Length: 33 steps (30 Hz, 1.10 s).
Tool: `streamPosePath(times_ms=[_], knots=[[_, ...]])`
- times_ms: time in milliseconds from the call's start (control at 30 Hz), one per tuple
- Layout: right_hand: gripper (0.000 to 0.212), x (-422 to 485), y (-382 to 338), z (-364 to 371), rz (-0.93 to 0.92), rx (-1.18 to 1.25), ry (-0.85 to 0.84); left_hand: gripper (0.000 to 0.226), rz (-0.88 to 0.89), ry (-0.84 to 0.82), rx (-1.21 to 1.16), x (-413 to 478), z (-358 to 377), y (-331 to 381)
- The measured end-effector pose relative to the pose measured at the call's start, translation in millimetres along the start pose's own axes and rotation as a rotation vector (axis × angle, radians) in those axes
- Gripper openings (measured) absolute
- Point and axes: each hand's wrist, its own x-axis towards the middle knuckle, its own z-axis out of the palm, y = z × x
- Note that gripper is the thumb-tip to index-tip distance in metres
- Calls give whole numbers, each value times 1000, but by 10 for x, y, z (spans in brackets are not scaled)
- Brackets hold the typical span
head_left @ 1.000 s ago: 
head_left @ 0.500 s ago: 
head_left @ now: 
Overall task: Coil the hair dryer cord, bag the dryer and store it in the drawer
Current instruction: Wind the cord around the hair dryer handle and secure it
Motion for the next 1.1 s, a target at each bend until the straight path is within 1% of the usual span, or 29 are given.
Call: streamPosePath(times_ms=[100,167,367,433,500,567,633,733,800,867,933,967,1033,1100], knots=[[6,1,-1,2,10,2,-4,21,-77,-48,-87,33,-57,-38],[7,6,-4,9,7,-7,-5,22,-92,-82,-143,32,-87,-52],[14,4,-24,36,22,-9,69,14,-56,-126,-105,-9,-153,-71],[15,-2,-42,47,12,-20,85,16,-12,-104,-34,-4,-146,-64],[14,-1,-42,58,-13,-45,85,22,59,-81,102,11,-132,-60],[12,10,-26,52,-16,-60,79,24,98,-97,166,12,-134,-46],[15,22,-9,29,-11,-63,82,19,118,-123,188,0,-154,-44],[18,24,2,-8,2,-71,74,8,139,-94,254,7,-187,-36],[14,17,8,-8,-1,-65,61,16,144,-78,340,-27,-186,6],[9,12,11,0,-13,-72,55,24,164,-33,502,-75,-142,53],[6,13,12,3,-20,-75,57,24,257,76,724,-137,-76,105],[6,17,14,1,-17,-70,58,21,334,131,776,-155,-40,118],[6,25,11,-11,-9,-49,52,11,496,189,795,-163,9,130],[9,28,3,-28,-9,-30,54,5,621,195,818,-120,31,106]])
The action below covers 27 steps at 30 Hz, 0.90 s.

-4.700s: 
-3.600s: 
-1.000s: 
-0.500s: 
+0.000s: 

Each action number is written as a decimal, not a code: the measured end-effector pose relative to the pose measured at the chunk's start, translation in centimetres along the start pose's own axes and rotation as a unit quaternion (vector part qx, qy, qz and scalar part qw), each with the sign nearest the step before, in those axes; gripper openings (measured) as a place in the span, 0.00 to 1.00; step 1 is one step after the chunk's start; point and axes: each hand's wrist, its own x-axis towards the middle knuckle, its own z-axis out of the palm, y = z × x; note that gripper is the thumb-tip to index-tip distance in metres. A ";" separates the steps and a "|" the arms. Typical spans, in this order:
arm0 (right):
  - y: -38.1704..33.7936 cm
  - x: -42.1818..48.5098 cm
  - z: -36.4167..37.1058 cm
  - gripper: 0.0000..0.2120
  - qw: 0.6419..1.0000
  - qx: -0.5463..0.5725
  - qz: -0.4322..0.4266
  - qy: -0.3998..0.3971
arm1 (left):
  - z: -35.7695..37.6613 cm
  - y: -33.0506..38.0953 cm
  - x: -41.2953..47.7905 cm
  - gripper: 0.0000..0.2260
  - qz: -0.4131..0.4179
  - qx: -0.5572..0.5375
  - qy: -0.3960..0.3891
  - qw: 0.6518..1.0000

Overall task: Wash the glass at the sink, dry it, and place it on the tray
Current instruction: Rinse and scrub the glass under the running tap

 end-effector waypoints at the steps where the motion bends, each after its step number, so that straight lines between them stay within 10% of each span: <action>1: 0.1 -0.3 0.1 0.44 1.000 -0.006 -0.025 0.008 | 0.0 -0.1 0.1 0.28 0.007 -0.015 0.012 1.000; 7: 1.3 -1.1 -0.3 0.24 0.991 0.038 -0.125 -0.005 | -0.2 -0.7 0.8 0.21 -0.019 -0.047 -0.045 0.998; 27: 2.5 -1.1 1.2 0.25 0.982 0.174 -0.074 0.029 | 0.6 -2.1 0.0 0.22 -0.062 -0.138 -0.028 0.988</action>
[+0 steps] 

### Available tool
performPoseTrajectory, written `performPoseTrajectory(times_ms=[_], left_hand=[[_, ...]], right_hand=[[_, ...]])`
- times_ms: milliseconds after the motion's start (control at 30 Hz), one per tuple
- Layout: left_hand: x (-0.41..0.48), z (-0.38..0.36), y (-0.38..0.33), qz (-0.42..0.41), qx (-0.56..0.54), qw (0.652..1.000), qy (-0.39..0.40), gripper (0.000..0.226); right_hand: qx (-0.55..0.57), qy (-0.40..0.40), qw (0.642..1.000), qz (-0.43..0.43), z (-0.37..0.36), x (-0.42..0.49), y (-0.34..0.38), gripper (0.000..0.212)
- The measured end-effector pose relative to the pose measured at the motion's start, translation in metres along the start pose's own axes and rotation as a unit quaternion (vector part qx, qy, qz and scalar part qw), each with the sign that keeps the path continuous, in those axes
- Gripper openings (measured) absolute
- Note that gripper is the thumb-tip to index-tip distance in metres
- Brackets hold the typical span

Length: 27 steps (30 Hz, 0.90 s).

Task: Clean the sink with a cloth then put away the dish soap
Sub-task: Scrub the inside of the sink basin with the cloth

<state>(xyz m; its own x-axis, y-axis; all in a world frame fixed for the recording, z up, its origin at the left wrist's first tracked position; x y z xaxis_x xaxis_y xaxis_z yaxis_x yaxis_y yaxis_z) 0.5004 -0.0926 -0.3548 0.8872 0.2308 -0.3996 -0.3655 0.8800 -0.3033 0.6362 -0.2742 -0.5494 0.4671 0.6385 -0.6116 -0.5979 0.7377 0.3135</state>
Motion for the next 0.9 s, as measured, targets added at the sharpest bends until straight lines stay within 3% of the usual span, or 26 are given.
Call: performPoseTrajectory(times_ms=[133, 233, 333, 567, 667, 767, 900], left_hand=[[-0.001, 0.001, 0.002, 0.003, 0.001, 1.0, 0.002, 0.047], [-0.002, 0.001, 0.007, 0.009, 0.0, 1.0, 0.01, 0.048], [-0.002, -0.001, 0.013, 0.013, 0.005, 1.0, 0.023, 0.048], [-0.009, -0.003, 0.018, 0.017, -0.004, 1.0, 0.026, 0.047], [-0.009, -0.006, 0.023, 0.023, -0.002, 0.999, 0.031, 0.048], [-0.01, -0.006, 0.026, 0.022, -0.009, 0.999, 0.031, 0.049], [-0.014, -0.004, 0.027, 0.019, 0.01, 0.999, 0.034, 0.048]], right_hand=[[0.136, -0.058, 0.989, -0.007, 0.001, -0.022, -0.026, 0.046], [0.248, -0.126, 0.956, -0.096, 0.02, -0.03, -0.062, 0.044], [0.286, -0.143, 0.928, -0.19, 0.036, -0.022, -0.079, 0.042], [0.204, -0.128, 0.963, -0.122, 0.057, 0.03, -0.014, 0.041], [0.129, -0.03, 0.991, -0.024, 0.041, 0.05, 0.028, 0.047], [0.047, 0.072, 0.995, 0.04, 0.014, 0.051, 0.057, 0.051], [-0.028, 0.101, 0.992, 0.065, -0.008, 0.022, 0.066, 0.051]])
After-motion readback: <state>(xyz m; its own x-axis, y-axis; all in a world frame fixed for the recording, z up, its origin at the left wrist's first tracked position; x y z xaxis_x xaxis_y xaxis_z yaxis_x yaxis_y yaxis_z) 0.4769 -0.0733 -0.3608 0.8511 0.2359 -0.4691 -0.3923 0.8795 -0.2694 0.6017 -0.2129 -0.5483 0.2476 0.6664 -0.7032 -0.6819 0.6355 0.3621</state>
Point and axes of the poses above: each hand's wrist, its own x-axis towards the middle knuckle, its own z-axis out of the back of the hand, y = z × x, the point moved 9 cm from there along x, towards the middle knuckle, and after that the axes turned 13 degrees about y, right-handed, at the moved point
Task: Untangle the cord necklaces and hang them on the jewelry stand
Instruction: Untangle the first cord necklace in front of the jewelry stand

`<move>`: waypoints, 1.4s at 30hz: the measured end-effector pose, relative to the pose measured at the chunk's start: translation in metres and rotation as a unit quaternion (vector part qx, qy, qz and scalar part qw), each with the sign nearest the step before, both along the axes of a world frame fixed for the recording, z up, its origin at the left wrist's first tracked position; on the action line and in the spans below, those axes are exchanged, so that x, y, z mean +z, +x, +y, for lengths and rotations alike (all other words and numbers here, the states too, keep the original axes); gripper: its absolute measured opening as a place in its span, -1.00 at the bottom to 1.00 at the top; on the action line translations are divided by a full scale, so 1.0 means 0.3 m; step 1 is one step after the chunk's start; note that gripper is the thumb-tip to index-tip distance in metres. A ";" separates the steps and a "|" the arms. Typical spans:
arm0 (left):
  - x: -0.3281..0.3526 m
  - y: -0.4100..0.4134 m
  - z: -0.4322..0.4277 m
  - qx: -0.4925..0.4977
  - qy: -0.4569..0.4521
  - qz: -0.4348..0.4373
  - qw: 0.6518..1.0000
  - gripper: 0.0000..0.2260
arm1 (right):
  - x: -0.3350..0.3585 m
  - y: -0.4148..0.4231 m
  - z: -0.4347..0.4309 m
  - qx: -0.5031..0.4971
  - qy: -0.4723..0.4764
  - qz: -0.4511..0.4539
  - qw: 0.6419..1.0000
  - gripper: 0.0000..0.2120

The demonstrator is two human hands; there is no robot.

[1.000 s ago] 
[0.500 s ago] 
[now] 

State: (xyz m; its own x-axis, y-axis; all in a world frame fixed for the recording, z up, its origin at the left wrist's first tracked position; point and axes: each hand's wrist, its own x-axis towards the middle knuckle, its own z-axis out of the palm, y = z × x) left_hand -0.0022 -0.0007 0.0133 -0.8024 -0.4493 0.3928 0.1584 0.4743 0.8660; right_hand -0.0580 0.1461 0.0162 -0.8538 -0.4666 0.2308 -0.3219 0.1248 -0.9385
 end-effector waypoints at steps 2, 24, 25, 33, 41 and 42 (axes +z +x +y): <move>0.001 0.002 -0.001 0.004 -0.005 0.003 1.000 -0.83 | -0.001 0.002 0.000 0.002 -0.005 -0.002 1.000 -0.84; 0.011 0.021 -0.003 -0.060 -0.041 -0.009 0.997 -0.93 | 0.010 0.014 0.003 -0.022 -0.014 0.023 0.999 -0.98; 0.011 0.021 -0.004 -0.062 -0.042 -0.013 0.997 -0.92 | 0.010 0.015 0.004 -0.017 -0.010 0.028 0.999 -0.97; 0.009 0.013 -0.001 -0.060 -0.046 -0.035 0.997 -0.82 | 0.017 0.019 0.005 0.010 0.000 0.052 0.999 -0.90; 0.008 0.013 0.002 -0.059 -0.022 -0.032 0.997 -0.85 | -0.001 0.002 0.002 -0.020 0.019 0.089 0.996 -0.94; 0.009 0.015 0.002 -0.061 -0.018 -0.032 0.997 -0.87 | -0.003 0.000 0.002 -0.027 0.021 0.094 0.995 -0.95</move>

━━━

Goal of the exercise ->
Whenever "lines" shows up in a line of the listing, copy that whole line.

Solution for this task ->
 end-effector waypoints at the steps where the motion bends, each after its step number, so that straight lines between them stay within 10% of each span: <action>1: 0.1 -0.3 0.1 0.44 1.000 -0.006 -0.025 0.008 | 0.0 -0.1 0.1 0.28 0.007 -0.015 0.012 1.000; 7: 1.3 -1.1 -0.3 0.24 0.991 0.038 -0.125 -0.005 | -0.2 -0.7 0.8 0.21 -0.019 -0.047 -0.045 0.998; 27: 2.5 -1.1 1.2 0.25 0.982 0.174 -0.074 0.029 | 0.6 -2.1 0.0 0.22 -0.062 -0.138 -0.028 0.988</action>
Motion for the next 0.9 s, as measured, targets added at the sharpest bends until straight lines stay within 3% of the usual span, or 26 are given.

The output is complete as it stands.